European markets have caught the eye of investors in recent months following a tough 2016 for the region, but Coram director James Sullivan has said his team have focused in on Germany and France.
These are the countries that could weather the storm of any volatility in the euro while the likes of Spain, Greece and Italy could suffer.
He has opted for passive ETFs from iShares and Wisdom Tree to access German and French equity markets, as well as actively managed property funds including the Schroder European Real Estate Fund.
Sullivans’ stance on Europe follows news from Thomson Reuters Lipper earlier this year that passive European equity funds posted net inflows of €15.5bn last year, with active managers losing a total of €43.7bn
“We are trying to exploit the inefficiencies of the euro,” Sullivan said.
“The valuation of the euro works for some economies but not for others, I see it as a seesaw with Spain, Greece and Italy on one side and the likes of France and Germany on the other.”
Among the struggling nations such as Greece “unemployment is running uncomfortably high, GDP uncomfortably low”, Sullivan said.

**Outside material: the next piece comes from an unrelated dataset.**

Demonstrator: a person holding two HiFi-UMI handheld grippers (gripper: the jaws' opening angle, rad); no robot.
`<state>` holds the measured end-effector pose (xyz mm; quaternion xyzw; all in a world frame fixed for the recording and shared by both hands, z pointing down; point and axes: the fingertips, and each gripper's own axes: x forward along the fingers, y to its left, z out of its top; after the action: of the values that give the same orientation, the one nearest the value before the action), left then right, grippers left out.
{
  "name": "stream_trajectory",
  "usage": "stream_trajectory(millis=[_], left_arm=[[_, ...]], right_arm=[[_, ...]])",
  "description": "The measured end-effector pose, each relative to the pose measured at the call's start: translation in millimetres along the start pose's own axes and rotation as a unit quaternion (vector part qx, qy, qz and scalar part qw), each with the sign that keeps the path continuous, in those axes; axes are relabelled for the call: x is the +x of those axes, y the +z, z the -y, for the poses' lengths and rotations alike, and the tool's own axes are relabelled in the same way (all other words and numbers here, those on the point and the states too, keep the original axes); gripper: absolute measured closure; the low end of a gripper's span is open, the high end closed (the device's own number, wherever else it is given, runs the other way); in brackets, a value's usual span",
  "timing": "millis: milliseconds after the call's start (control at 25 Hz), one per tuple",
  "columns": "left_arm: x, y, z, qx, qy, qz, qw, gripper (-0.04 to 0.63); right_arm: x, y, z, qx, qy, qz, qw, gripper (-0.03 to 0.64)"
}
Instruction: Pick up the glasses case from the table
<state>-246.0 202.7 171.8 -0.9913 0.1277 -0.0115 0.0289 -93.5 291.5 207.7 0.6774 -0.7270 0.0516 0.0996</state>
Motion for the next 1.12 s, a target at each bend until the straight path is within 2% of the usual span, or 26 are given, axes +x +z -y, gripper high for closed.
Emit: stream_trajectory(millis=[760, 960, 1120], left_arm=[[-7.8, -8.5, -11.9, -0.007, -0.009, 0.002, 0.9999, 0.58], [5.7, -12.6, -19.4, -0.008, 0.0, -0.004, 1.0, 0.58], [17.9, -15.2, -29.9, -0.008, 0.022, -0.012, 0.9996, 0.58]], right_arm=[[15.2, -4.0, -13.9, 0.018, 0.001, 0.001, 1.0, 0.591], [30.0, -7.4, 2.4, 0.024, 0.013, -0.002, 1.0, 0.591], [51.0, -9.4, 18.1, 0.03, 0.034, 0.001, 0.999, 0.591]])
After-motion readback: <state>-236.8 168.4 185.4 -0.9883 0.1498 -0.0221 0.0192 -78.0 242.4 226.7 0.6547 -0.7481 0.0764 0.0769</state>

He also raised concerns for the long-term prospects of the countries suffering a “brain drain” as younger, skilled workers and graduates move away to find opportunities elsewhere.

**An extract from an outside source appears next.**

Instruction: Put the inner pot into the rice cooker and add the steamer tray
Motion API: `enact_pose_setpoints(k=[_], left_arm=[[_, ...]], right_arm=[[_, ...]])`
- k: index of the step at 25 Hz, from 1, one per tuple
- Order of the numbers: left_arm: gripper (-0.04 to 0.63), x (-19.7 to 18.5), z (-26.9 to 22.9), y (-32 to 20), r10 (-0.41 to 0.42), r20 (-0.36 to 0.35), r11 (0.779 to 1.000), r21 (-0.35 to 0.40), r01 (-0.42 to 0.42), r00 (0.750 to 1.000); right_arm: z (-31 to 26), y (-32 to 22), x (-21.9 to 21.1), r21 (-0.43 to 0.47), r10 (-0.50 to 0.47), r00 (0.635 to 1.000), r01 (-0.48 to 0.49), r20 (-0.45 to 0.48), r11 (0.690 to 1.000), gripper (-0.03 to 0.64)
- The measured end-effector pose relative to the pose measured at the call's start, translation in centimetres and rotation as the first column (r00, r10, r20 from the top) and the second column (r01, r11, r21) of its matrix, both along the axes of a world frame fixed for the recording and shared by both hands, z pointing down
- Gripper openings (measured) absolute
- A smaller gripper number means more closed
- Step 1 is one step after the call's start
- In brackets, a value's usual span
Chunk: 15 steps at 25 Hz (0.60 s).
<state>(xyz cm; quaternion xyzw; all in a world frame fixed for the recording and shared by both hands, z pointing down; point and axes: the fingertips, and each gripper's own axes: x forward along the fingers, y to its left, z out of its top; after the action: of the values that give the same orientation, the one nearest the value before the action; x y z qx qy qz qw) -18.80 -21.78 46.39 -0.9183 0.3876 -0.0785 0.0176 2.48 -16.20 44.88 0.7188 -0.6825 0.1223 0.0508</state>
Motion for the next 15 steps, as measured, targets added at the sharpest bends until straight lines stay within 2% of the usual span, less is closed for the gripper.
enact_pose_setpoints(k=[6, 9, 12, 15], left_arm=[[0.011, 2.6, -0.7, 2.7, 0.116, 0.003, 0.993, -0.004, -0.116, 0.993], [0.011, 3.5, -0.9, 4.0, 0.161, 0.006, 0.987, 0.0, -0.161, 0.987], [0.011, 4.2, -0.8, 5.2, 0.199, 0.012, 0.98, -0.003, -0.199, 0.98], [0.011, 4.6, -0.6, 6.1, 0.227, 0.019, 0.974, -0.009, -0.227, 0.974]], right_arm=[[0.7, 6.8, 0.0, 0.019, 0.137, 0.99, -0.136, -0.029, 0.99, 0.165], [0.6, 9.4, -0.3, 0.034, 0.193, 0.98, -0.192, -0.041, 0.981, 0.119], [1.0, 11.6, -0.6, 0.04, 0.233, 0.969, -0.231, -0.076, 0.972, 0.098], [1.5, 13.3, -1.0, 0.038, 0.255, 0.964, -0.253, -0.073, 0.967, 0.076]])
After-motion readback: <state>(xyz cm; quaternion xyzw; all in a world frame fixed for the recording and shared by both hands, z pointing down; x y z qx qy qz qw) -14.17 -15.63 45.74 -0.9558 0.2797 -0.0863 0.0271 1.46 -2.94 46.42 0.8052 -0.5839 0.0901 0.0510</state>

However, in Germany 14 months of continually high employment and a strong manufacturing base has prompted Sullivan to focus his attention there.
But there remains significant tail risks including the chance Angela Merkel will lose out in Germany’s upcoming elections as well as the risk of contagion from problems in Spain.
Spain’s fourth largest bank, Banco Popular, is a key concern that Sullivan feels is being overlooked.
“If you look at the pricing of Banco Popular it gives you goosebumps”, he said likening the bank’s position to that of Northern Rock in 2008.
He insisted the bank’s “importance to the Spanish economy cannot be underestimated.”
With problems in weaker European economies a risk across the euro area, Sullivan believes it is better to be exposed to only the countries that could stomach fluctuations in the currency.